- _EXERCISE AIM_
Starting with the first line, output the data exactly, through to the last line.

-------------------------

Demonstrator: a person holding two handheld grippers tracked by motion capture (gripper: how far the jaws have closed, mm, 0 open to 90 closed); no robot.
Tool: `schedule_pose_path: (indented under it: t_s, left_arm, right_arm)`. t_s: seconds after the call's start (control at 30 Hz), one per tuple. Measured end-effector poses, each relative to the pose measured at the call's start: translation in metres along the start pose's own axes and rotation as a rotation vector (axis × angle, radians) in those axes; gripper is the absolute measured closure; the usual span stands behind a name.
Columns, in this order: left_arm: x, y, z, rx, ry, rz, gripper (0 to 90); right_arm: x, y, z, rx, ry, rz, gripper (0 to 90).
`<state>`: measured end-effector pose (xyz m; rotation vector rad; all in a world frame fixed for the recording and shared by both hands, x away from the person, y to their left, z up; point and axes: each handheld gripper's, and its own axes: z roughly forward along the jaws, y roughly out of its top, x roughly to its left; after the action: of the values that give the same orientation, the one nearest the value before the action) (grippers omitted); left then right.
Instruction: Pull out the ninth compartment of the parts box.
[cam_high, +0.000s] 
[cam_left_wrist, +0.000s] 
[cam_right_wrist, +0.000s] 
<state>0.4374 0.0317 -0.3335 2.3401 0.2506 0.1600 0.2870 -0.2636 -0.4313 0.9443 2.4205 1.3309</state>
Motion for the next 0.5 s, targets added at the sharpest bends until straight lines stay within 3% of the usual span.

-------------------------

- _EXPECTED OUTPUT_
Demonstrator: a person holding two handheld grippers tracked by motion capture (gripper: how far the jaws have closed, mm, 0 open to 90 closed); no robot.
Tool: `schedule_pose_path: (indented under it: t_s, left_arm, right_arm)`. t_s: seconds after the call's start (control at 30 Hz), one per tuple. Measured end-effector poses, each relative to the pose measured at the call's start: translation in metres along the start pose's own axes and rotation as a rotation vector (axis × angle, radians) in those axes; gripper is the absolute measured closure; the usual span stands behind a name.
Columns, in this order: left_arm: x, y, z, rx, ry, rz, gripper (0 to 90); right_arm: x, y, z, rx, ry, rz, gripper (0 to 90).
`<state>`: measured end-effector pose (xyz m; rotation vector rad; all in a world frame fixed for the recording and shared by both hands, x away from the person, y to their left, z up; point and axes: each handheld gripper's, and its own axes: z roughly forward along the jaws, y roughly out of its top, x roughly to its left; after the action: of the values that give the same orientation, the one nearest the value before the action) (grippers omitted); left then right.
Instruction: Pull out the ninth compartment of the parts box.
[cam_high, +0.000s] 
[cam_left_wrist, +0.000s] 
[cam_right_wrist, +0.000s] 
<state>0.4374 0.0317 -0.3335 2.3401 0.2506 0.1600 0.2870 -0.2636 -0.4313 0.9443 2.4205 1.3309</state>
Motion for the next 0.5 s, targets added at the sharpest bends until straight lines stay within 3% of the usual span.

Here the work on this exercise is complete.